I guess you could do a CV/gate > Wasp version as well if you were really keen to sequence it from your MC-4 or whatever. It’s just a matter of sampling the CV voltage when interrupted by a gate, and then quantising that to a note number.

It remembers the notes you’ve held down (up to a maximum of 8) so you could step through them on a clock (MIDI or analogue clock input) to make a simple arpeggiator.

Also also… if that Disklavier in the corner of the room just seems a bit unsatisfying, why not alter the code to make it into a MIDI output and control that grand piano from the Wasp’s capacitive touch keyboard? Endless fun, and so on.

Tagged under ,


  1. 29th July 2016Ricky Grayson says:

    Hi.
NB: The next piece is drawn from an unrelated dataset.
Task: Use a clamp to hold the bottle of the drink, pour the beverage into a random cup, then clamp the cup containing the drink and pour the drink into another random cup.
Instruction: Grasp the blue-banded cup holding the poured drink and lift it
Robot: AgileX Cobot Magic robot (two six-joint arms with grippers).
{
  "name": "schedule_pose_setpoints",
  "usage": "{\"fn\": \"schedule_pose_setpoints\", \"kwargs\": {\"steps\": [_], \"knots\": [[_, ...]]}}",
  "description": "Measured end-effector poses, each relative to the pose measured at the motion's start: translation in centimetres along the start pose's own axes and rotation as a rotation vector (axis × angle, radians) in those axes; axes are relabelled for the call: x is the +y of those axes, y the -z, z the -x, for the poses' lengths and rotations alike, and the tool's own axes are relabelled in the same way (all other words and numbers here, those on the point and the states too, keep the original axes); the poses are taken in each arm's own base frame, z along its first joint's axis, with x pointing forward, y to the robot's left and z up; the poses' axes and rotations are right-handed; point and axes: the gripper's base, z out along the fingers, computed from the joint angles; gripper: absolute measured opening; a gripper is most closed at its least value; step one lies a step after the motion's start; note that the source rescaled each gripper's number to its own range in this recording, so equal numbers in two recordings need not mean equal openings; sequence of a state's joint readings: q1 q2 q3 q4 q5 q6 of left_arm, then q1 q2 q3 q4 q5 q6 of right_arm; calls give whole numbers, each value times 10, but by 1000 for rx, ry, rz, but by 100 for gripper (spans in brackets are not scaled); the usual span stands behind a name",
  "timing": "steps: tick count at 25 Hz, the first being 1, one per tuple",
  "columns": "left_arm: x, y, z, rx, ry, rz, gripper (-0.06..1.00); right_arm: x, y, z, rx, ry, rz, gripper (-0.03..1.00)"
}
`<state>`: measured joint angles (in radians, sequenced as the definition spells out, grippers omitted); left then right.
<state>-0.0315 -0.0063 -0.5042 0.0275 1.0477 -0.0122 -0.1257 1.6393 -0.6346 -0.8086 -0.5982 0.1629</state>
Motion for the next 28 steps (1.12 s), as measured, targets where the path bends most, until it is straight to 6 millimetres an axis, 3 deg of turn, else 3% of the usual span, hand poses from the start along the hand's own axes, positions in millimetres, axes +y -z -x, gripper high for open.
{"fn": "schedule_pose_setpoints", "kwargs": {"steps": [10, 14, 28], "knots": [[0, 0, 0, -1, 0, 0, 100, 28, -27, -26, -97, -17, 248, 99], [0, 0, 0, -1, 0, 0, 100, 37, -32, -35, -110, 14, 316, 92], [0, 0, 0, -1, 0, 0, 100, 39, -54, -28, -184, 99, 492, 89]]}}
Could your trigger problem be due to timer2 only being able to output a frequency as low as 61hz ? You’re trigger signal will be actually running at 122hz

  2. 29th July 2016Ricky Grayson says:

    Try this:

    Inside setup()
    TCCR1A = 0;
    TCCR1B = 0;
    TCNT1 = 0;
    OCR1A = 40000;
    TCCR1B |= (1 << CS10) | (1 << WGM12);
    TIMSK1 |= (1 < 0) {
    triggerOutState = !triggerOutState;
    digitalWrite(TRIG_OUT, triggerOutState);

  3. 29th July 2016Ricky Grayson says:

    last message got scrambled?
    Inside setup() change: gateFlipTimerSetup();
    TCCR1A = 0;
    TCCR1B = 0;
    TCNT1 = 0;
    OCR1A = 40000;
    TCCR1B |= (1 << CS10) | (1 << WGM12);
    TIMSK1 |= (1 0) {
    triggerOutState = !triggerOutState;
    digitalWrite(TRIG_OUT, triggerOutState);

  4. 29th July 2016Ricky Grayson says:

    All was wrong, my bad frequency halfed not doubled

  5. 30th July 2016ua726 says:

    Ta for the comment and the code: must admit that I thought I checked the frequency of my trigger out when I was fiddling with my breadboarded attempt at a Spider-style sequencer, but that was ages ago. If I get a chance this weekend I’ll plug it all in and report back.

  6. 1st August 2016ua726 says:

    One knee on Nord Modular, holding a note down while I took a photo:

    wasp trigger on oscilloscope

    …looks about right to me with no changes to the code. Actually just playing it by hand from the Nord seemed fine. I’ll hook up a MIDI sequencer that isn’t the x0xb0x to see how that goes.

  7. 2nd August 2016Ricky Grayson says:

    Sorry meant to say your code was right, long day coding, I was helping a friend get his working, his notes are jumping around a lot similar to what you described. After hours of researching and testing, I somehow thought toggling a pin at a given frequency doubled the frequency on the pin not halved and that was the source of the error, which it wasn’t.

  8. 2nd August 2016ua726 says:

    Tried the MPC, but the Wasp is playing up again – some notes were ok, others were wobbling around.

    It doesn’t help that the Wasp keyboard decoder (and possibly further on) is playing up on mine. I really need to finish off the Jasper Wasp clone, and then use that as a basis to fix the Wasp.

  9. 24th August 2016Stephen Swales says:

    Works great on an original Wasp using an UNO R3. I even forgot to connect the digital ground and bizarrely it still worked. Optocoupler was a 6N138 on a Spark MIDI shield.

    Sorry to hear about your Wasp, had the same problem a few years ago, a lot of trial and error replacing ancient 4000 series chips.